We always have fun making the multiple variety blends like Five Forks and Foothills. Both wines are made from vineyard blocks that produce fruit that stands in contrast to how we are told red wine or white wine should be. Over several vintages, we have noticed that Foothills inherently embraces classical Virginia vintages, even to the point in riper years, we find ourselves blending towards aromatics and a palate weight that could even be considered refreshing. While we many may recall we typically blend a small bit of Petit Manseng into this red blend, 2021 is unique in that we utilized Petit Manseng two ways to complement the fruit density of the vintage: we co-fermented juice with Petit Verdot, which allows for additional colour formation and aromatic diversity, as well as inclusion at final blending. This vintage of Foothills sees almost equal play between Merlot, Cabernet Sauvignon and Petit Verdot, with Tannat and Petit Manseng equaling each other and just a skosh of Cabernet Franc. We have always considered Foothills a “Bordeaux-ish” blend, with Petit Verdot being used at much higher percentages, but allowing for a lot more play using other varietals, like Tannat and Petit Manseng. It is this non-committal approach to blending that makes Foothills such a unique and vibrant wine.
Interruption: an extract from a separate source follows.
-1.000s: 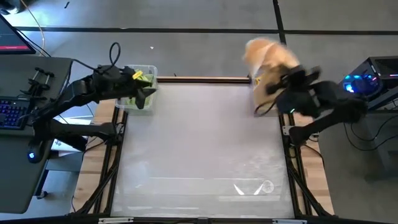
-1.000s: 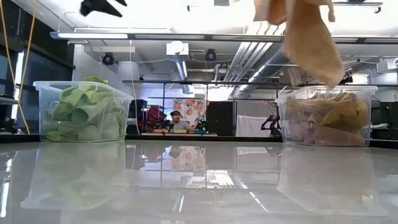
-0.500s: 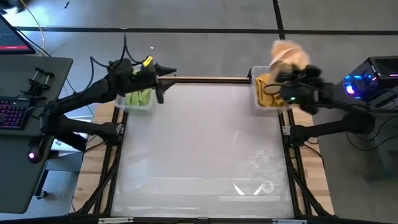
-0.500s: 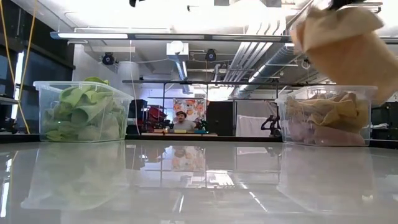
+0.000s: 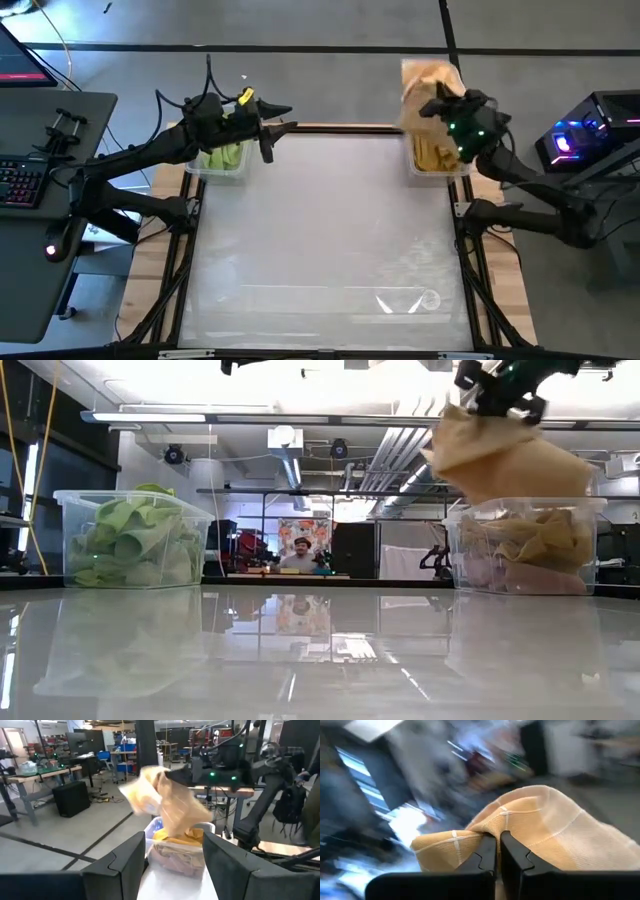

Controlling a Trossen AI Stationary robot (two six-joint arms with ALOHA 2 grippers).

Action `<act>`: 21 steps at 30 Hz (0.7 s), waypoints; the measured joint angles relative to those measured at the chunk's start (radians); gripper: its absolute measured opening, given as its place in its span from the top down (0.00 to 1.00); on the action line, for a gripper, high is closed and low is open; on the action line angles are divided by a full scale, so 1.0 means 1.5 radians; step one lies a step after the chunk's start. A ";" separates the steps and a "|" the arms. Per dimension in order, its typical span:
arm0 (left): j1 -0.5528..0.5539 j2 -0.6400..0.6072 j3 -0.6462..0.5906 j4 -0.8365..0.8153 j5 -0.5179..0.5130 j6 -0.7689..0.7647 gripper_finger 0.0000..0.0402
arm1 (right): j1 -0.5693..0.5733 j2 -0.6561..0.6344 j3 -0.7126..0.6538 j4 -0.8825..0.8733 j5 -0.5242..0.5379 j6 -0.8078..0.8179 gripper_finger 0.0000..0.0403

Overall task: Sort towels by color in basket
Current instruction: Put the light yellow kitchen towel into the right transparent bin

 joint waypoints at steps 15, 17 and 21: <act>0.001 0.000 0.000 -0.019 -0.002 -0.025 0.54 | -0.132 -0.070 -0.144 -0.190 -0.172 0.078 1.00; 0.001 0.000 0.000 -0.019 -0.001 -0.025 0.54 | -0.126 -0.072 -0.160 -0.204 -0.166 0.095 1.00; 0.001 0.000 0.000 -0.022 -0.001 -0.025 0.54 | -0.123 -0.072 -0.179 -0.243 -0.143 0.126 1.00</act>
In the lively spirit of Virginia, 2021 was an exciting vintage for Early Mountain. It very much reflects the impact of site, with regions throughout the state experiencing highly varying climatic events, greatly influencing the dynamic range in fruit attributes.
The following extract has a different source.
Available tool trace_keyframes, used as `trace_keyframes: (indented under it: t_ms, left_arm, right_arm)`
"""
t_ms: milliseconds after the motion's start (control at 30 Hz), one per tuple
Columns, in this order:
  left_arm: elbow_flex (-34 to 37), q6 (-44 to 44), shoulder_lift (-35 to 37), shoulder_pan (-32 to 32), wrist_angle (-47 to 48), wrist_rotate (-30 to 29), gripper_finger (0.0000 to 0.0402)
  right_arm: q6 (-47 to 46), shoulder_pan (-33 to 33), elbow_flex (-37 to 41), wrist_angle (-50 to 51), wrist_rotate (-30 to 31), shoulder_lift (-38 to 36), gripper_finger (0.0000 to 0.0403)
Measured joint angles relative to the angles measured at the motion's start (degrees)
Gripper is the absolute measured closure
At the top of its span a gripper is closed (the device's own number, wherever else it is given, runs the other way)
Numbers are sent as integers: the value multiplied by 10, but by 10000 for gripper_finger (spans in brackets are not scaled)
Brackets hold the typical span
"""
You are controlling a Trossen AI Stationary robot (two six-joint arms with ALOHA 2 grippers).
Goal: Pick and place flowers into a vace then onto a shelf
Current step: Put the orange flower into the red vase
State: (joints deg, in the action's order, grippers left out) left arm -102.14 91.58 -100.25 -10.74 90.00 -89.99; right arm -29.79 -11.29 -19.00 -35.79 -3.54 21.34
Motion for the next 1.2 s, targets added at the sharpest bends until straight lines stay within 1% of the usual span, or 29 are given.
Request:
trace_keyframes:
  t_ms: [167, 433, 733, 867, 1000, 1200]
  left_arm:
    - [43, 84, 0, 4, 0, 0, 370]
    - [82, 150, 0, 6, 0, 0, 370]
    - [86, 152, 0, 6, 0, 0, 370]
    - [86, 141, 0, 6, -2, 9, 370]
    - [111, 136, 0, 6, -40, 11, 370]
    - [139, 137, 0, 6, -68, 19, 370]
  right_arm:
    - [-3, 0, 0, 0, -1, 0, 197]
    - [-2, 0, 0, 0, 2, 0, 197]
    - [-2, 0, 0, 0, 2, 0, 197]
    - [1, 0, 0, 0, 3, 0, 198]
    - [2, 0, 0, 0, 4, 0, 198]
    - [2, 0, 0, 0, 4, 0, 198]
Early spring, we gratefully saw few frost events, escaping significant fruit damage. Despite some early season rains, bloom-time in the vineyard was quite dry, allowing for a good fruit set. With warm daytime temperatures throughout most of the growing season, we saw high and even ripening throughout both Quaker Run and Early Mountain vineyards. The late season rains, leading to harvest were also accompanied by notable drying (this was doubly obvious when tending to our new plantings, which need water!). Overall, despite harvest-time rainfall, we could not have asked for a better result.